*TRY IT*
Track down every line below that holds "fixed" and copy it.
^^^^^^^^^^^^^^^^
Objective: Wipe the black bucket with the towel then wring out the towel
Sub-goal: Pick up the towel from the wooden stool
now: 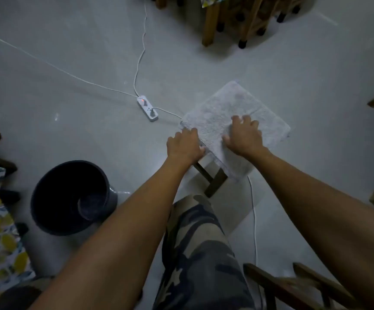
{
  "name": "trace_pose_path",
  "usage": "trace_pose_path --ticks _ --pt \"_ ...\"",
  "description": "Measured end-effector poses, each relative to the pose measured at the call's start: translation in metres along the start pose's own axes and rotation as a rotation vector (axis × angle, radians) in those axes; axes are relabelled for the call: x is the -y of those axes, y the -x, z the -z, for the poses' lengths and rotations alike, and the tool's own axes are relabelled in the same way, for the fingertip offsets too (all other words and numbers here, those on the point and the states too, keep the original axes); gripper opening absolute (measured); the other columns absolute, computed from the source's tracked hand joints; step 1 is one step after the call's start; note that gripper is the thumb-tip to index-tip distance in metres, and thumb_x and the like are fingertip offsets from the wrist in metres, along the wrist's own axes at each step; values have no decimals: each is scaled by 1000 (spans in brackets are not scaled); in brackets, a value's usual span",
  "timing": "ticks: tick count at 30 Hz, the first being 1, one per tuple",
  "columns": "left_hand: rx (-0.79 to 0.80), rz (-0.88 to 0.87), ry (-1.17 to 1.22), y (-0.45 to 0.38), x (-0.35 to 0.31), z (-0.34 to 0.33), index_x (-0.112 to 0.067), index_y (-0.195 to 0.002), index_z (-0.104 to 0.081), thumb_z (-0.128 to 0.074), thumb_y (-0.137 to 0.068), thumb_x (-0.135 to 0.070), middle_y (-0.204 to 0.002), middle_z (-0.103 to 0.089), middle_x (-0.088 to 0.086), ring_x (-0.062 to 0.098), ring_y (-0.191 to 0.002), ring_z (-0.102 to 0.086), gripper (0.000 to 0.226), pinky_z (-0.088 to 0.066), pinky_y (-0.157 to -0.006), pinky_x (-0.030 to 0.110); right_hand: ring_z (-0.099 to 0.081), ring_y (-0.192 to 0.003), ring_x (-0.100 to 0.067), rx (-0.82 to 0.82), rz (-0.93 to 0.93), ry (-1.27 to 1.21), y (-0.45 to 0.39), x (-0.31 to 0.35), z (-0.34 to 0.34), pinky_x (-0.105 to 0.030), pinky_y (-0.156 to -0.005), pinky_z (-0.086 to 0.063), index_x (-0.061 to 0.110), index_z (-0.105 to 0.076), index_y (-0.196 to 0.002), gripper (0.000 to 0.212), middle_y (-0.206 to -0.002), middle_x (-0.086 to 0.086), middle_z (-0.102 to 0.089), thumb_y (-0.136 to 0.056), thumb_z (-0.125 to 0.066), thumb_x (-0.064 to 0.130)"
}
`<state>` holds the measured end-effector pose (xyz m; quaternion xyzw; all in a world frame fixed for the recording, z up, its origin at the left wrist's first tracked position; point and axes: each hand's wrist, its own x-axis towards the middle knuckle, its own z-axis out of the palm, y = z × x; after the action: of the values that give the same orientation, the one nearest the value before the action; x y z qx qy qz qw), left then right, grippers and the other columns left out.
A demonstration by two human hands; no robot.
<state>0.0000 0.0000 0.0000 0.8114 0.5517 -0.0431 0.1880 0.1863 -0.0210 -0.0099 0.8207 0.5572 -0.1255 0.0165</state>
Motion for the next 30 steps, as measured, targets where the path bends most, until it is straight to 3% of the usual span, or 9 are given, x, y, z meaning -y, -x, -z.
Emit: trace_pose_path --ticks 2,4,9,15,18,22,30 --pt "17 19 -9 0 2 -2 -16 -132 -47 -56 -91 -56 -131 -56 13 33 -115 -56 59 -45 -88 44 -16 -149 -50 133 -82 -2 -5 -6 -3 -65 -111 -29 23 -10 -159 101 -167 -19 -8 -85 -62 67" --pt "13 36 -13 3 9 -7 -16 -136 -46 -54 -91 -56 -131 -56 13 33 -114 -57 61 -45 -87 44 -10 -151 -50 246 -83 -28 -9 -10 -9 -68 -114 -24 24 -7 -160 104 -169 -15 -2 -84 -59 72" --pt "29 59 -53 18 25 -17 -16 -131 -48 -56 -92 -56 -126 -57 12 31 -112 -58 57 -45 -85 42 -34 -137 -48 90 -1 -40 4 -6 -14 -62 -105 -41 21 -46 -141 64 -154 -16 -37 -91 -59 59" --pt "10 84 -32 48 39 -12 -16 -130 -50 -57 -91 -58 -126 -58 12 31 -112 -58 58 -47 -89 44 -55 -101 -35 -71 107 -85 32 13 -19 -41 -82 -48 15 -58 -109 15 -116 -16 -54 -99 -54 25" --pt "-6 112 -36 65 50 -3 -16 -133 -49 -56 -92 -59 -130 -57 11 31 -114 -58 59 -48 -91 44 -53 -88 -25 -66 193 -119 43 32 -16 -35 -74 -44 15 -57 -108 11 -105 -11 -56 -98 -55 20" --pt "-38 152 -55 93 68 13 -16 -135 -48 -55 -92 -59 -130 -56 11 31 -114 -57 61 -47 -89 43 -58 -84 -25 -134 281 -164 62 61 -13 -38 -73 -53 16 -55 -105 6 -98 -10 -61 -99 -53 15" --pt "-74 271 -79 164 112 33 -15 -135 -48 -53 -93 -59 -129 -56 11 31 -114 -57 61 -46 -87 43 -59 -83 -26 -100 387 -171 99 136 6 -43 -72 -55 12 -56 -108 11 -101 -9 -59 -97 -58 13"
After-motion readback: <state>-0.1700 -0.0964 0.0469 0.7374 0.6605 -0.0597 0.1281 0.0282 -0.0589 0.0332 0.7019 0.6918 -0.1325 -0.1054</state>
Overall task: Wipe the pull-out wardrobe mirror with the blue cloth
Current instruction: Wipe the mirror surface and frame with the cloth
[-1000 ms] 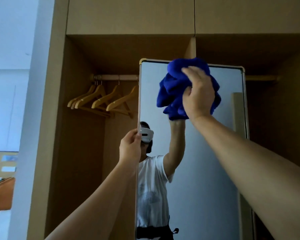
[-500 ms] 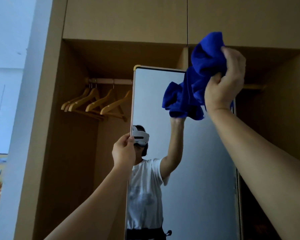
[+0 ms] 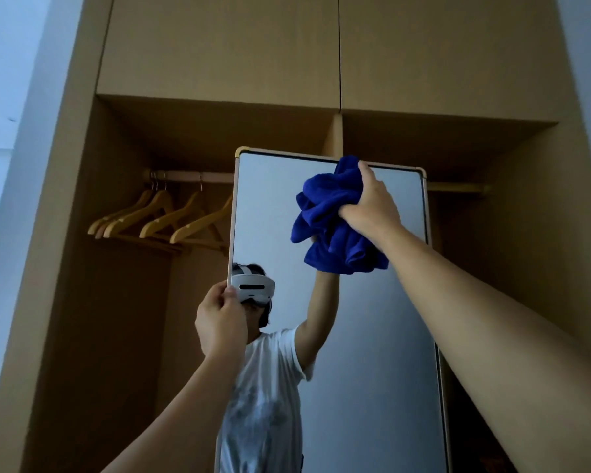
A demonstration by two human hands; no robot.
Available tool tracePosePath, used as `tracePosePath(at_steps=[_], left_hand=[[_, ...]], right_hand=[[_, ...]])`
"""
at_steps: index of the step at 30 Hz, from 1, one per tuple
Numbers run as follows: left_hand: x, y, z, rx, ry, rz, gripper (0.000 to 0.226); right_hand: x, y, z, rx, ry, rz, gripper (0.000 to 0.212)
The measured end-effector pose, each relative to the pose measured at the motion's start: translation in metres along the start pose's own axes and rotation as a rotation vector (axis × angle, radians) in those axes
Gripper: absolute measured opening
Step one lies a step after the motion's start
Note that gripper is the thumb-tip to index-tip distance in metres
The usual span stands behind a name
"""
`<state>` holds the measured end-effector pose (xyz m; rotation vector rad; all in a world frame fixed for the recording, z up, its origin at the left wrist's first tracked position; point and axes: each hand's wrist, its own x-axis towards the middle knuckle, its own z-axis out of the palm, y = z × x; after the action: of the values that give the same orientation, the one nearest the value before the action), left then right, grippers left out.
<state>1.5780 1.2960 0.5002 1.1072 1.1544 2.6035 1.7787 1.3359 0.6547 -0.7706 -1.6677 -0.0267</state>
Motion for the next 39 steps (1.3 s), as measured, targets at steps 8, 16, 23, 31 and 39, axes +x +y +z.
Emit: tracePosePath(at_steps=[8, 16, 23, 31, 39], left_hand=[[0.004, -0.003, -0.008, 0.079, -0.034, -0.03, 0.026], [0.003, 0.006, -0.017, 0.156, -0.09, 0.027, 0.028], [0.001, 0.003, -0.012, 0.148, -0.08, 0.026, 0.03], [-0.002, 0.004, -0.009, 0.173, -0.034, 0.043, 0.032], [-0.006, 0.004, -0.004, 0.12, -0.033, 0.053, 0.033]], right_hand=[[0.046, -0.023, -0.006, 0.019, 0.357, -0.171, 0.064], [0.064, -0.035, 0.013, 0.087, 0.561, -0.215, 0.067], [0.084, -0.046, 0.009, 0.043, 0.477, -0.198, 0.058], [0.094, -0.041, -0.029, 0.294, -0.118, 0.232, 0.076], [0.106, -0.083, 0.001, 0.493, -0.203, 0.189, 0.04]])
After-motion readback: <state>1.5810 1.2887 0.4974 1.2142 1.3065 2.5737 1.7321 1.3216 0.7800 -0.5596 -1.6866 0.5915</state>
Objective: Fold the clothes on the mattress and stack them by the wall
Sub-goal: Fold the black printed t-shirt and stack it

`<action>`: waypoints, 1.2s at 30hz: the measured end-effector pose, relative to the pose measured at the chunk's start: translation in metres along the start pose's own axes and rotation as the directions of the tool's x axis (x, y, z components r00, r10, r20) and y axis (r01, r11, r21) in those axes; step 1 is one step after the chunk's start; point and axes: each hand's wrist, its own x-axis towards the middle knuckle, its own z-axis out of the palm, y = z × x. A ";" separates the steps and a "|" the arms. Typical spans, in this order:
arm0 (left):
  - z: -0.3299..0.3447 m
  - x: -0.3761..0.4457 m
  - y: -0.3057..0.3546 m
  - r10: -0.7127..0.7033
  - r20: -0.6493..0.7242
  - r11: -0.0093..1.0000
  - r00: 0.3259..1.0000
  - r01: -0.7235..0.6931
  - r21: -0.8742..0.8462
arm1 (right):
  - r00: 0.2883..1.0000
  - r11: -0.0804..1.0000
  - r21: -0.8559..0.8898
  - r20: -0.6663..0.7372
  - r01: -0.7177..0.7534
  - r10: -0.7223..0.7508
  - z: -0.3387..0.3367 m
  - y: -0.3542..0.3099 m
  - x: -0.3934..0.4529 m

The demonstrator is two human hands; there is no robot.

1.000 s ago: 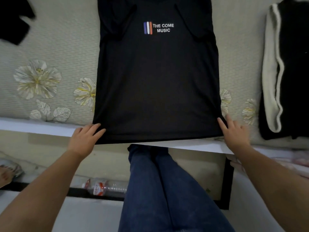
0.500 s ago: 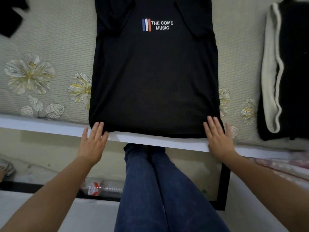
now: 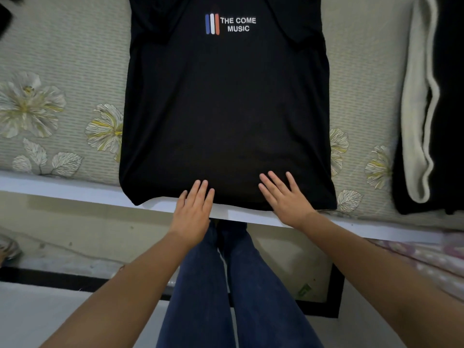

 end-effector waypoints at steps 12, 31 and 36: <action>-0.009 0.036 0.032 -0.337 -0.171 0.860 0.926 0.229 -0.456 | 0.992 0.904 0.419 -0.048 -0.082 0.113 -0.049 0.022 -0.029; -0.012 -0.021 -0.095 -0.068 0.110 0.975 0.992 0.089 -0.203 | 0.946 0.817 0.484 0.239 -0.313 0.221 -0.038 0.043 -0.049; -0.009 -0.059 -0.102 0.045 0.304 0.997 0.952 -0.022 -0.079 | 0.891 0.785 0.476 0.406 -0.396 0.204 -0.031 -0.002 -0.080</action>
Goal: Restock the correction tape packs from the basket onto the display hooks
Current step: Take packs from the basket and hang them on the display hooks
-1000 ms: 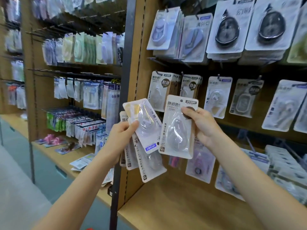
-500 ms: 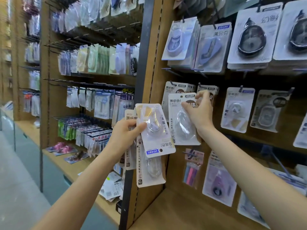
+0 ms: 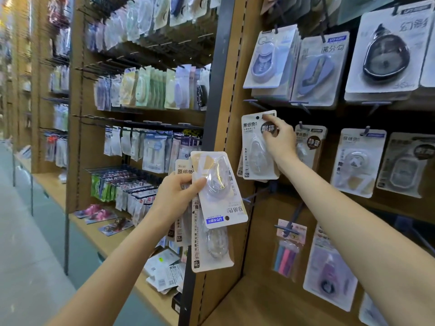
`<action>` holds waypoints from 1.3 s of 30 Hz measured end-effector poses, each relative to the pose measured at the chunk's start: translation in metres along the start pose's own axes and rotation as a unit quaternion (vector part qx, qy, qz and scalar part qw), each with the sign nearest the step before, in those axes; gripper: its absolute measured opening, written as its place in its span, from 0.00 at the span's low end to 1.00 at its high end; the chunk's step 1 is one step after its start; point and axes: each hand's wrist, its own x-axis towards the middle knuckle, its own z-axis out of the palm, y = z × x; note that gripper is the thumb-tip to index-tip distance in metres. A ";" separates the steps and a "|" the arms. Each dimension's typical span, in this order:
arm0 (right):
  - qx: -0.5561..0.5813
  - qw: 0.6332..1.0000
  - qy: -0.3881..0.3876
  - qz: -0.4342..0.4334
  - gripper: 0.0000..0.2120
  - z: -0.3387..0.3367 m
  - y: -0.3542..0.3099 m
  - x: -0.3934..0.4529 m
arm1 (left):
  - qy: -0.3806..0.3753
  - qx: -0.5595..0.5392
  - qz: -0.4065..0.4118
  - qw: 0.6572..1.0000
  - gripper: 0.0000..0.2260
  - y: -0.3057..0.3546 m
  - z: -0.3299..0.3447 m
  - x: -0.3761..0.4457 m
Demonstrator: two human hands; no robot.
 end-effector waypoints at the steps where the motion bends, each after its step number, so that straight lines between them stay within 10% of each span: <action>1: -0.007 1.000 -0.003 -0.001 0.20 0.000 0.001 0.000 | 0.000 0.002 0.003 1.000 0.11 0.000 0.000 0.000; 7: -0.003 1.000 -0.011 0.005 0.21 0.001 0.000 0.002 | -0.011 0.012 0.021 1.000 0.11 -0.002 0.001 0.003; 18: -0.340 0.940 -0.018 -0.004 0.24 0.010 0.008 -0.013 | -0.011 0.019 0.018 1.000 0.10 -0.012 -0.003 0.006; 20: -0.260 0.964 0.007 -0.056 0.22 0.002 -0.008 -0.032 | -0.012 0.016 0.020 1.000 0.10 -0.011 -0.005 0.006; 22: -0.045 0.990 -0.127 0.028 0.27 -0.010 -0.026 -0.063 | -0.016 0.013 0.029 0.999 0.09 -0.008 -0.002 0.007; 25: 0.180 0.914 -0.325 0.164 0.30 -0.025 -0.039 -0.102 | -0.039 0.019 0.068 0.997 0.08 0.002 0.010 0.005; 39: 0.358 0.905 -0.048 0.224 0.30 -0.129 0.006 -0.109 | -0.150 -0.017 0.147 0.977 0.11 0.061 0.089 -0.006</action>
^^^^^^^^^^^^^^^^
*ANSWER SECTION*
`<state>` holds the measured end-effector pose (xyz m; quaternion xyzw; all in a world frame fixed for the recording, z up, its origin at the left wrist's first tracked position; point and axes: each hand's wrist, its own x-axis towards the middle knuckle, its own z-axis out of the palm, y = z × x; after the action: of the values that give the same orientation, the one nearest the value before the action; x y z qx qy qz qw), left then right, grippers and the other columns left out.
`<state>` holds the measured end-effector pose (xyz m; rotation vector rad; all in a world frame fixed for the recording, z up, its origin at the left wrist's first tracked position; point and axes: each hand's wrist, its own x-axis towards the middle knuckle, its own z-axis out of the palm, y = z × x; after the action: of the values that give the same orientation, the one nearest the value before the action), left then right, grippers left out.

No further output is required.